Pollen tubes and root hairs grow by a highly focused deposition of new wall and membrane materials at their growing apex. Comparison of the machinery that localises such growth between these cell types has revealed common components, providing important insight into how plant cells control cell expansion. Such elements include the small GTPases (e.g. ROPs and RABs), gradients and intricate spatial patterning in the fluxes of ions (e.g. Ca
2+
and H
+
) and partitioning of membrane lipids (such as the phosphoinositides). These regulators are coupled to focused action of the secretory machinery (e.g. the exocyst) and cytoskeletal dynamics, with integral roles emerging for actin, tubulin and their associated motor proteins. These components form an integrated regulatory network that imposes robust spatial localisation of the growth machinery and so supports the production of an elongating tube‐like growth form where cell expansion is limited to the very apex, that is, tip growth.
Key Concepts
Tip growth represents the focused expansion of plant cells, such as root hairs and pollen tubes, localised to the apex of an elongating, tube‐like growth form.

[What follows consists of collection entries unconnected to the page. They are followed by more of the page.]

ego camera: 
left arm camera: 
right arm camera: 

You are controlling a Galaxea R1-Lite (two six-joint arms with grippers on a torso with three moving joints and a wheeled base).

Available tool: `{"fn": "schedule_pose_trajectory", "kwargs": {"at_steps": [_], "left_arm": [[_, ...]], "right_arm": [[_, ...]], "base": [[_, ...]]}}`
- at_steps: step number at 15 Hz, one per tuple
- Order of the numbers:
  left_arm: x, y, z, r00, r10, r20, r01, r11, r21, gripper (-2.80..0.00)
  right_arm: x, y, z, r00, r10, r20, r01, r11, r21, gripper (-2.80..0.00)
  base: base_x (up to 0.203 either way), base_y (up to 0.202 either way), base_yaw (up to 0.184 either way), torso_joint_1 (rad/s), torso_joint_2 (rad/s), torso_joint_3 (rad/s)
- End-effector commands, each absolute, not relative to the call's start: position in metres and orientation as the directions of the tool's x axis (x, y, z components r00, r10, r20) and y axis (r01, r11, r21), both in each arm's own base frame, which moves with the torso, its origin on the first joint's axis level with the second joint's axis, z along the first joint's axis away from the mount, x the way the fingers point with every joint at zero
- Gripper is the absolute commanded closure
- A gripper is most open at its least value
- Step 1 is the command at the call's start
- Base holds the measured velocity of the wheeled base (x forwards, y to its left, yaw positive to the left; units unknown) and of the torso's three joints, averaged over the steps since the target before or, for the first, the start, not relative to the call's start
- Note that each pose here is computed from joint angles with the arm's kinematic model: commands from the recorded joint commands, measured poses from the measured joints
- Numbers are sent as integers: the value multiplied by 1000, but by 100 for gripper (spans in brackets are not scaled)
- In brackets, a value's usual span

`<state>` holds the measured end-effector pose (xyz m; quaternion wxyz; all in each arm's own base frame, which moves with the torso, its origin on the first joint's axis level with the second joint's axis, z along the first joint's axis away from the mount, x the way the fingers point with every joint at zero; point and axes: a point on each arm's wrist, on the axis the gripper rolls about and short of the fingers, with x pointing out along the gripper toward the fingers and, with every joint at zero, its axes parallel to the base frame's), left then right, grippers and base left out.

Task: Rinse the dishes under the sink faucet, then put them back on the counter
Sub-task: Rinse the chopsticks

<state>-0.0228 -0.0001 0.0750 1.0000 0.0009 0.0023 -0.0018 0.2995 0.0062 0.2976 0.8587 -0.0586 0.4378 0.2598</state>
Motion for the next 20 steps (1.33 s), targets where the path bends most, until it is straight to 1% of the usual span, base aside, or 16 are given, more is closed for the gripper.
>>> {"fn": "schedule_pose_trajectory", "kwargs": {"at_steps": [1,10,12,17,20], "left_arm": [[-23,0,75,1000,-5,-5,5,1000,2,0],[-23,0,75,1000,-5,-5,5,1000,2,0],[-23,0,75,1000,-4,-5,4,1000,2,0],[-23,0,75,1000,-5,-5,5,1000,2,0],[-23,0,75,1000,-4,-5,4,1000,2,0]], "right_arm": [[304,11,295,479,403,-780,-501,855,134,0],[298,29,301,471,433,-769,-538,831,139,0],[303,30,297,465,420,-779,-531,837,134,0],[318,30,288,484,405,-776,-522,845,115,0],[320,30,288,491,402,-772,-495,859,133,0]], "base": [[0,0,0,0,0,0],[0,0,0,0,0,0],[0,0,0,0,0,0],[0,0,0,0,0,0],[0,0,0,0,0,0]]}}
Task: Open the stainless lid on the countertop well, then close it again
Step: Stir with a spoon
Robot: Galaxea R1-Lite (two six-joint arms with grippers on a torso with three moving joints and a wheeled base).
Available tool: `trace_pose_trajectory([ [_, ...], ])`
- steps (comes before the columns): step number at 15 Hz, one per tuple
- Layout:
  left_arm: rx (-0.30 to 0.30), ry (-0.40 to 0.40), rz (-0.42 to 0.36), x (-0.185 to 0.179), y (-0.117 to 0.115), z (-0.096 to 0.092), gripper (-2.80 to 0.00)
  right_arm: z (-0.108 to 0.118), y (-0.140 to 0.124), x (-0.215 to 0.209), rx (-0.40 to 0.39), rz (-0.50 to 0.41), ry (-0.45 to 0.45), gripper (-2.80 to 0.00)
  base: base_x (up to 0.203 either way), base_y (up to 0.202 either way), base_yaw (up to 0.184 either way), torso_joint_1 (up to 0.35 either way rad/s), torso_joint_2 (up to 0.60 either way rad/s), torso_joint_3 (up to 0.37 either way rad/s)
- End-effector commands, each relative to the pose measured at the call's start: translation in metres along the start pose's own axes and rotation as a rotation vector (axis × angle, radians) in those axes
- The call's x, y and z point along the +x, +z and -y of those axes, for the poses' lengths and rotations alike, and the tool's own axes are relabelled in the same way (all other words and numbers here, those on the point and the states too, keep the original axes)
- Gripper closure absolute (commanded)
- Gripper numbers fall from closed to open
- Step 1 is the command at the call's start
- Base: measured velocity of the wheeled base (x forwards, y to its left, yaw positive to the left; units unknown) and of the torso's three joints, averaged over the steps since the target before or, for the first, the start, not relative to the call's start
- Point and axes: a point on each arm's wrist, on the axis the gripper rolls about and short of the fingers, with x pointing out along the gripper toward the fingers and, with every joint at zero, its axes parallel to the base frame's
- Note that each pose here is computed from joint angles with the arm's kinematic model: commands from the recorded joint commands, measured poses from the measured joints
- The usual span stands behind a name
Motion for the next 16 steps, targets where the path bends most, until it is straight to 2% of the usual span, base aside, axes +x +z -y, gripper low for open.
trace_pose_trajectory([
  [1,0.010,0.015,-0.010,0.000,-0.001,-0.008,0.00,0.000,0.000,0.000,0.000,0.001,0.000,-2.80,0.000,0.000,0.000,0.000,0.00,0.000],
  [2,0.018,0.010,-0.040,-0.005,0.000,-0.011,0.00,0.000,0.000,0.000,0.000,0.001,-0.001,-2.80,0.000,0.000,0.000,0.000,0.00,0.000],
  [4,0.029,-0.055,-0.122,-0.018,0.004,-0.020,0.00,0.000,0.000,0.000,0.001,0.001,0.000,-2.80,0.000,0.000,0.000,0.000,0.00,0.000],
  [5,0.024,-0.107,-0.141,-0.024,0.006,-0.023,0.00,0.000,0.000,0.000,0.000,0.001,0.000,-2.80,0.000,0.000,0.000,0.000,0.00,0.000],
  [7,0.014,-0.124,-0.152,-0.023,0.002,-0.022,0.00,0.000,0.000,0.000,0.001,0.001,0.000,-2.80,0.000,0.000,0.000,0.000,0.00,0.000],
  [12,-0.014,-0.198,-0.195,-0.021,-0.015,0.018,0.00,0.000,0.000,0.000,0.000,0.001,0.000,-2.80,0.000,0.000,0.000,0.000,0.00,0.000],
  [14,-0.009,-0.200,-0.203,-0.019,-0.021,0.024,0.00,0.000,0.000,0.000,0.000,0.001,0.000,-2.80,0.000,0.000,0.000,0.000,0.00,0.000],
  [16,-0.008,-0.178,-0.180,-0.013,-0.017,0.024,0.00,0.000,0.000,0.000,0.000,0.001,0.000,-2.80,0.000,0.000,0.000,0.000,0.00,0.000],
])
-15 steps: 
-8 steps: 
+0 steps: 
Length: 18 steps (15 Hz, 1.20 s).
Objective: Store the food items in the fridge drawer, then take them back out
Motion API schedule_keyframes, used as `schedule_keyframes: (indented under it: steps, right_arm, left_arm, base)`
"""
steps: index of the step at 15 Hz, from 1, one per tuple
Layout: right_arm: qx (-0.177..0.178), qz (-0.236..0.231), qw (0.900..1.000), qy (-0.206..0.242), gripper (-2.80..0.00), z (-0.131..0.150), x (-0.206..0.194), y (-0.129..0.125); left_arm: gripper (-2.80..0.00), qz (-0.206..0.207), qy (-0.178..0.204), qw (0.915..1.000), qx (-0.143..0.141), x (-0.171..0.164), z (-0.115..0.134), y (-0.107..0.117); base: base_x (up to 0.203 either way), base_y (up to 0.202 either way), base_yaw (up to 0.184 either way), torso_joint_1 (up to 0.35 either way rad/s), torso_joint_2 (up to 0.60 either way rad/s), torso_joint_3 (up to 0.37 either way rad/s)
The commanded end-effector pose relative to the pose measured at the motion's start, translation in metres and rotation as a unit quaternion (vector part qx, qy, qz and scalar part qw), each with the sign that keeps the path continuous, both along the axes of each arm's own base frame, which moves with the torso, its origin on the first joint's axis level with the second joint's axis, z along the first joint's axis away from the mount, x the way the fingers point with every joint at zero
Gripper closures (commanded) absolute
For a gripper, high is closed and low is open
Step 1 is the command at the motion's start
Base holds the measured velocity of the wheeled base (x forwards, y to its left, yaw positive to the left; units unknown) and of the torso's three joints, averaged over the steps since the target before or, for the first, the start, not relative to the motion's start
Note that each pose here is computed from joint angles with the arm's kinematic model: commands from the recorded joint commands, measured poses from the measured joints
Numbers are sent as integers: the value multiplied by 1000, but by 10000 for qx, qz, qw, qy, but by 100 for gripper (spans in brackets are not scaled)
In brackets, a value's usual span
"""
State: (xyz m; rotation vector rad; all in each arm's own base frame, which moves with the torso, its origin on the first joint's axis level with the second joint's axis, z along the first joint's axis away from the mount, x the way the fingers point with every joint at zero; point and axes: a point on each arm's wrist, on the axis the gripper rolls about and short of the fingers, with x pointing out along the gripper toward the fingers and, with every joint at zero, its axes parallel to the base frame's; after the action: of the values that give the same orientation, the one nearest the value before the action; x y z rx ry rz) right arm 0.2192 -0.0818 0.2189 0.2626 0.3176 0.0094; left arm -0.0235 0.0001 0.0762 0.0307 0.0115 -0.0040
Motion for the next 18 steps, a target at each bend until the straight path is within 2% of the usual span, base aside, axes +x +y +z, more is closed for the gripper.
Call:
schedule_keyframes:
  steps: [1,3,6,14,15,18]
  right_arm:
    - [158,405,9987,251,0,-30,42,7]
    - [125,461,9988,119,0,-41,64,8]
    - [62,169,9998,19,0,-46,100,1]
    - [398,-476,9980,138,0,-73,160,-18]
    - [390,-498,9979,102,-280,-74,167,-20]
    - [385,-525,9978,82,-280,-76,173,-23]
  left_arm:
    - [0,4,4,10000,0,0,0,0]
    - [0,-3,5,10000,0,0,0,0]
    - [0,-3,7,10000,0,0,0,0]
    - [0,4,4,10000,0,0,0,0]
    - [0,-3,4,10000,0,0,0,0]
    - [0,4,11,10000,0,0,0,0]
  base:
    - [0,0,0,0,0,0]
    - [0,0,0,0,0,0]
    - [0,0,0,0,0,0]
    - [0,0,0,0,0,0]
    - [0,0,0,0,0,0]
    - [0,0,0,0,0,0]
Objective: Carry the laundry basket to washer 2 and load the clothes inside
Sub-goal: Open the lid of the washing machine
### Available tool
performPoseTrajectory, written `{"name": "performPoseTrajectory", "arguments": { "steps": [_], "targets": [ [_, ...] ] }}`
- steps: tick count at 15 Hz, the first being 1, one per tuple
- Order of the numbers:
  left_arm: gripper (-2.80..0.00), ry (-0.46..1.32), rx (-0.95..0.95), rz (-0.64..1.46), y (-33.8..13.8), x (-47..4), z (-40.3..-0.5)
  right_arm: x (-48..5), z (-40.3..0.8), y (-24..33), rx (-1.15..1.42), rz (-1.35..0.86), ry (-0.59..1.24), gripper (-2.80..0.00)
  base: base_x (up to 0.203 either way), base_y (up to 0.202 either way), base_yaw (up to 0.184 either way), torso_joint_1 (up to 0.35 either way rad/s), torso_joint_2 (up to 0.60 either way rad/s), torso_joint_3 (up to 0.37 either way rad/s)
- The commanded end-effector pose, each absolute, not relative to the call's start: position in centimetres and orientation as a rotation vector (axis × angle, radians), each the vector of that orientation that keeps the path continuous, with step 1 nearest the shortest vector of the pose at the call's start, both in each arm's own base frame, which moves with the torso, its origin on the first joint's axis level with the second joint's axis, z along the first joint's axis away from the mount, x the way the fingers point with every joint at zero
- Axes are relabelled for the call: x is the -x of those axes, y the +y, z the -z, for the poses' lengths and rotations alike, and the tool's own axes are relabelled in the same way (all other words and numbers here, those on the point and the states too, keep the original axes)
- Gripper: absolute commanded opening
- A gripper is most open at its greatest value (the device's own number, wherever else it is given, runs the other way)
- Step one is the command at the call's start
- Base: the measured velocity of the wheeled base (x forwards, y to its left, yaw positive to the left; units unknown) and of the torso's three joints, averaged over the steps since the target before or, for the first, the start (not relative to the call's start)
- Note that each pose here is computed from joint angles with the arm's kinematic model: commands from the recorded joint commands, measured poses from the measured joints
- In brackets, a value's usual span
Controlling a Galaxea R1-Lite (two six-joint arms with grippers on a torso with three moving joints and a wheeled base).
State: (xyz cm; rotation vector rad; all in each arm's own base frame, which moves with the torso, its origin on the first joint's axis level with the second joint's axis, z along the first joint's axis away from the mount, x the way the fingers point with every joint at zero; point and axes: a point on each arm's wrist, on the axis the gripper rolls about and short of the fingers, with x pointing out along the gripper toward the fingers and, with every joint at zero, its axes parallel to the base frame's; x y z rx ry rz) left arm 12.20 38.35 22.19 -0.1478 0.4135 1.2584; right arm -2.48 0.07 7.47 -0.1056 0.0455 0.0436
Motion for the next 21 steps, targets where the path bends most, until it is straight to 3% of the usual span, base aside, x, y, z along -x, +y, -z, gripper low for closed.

Expansion is limited to where the tip cell wall yields to internal turgor pressure.
Maintained growth requires the focused delivery of cell wall and membrane materials to the growing apex, while strengthening the sides of the tube to resist further expansion.
A network of cellular regulators combine to focus the activity of the growth machinery to the growing tip.
Localised action of components such as small GTPases, gradients of ions, the cytoskeleton and maintenance of specialised regions of membrane composition interact to provide the spatial information that limits the activity of the secretory machinery to the very tip of the cell.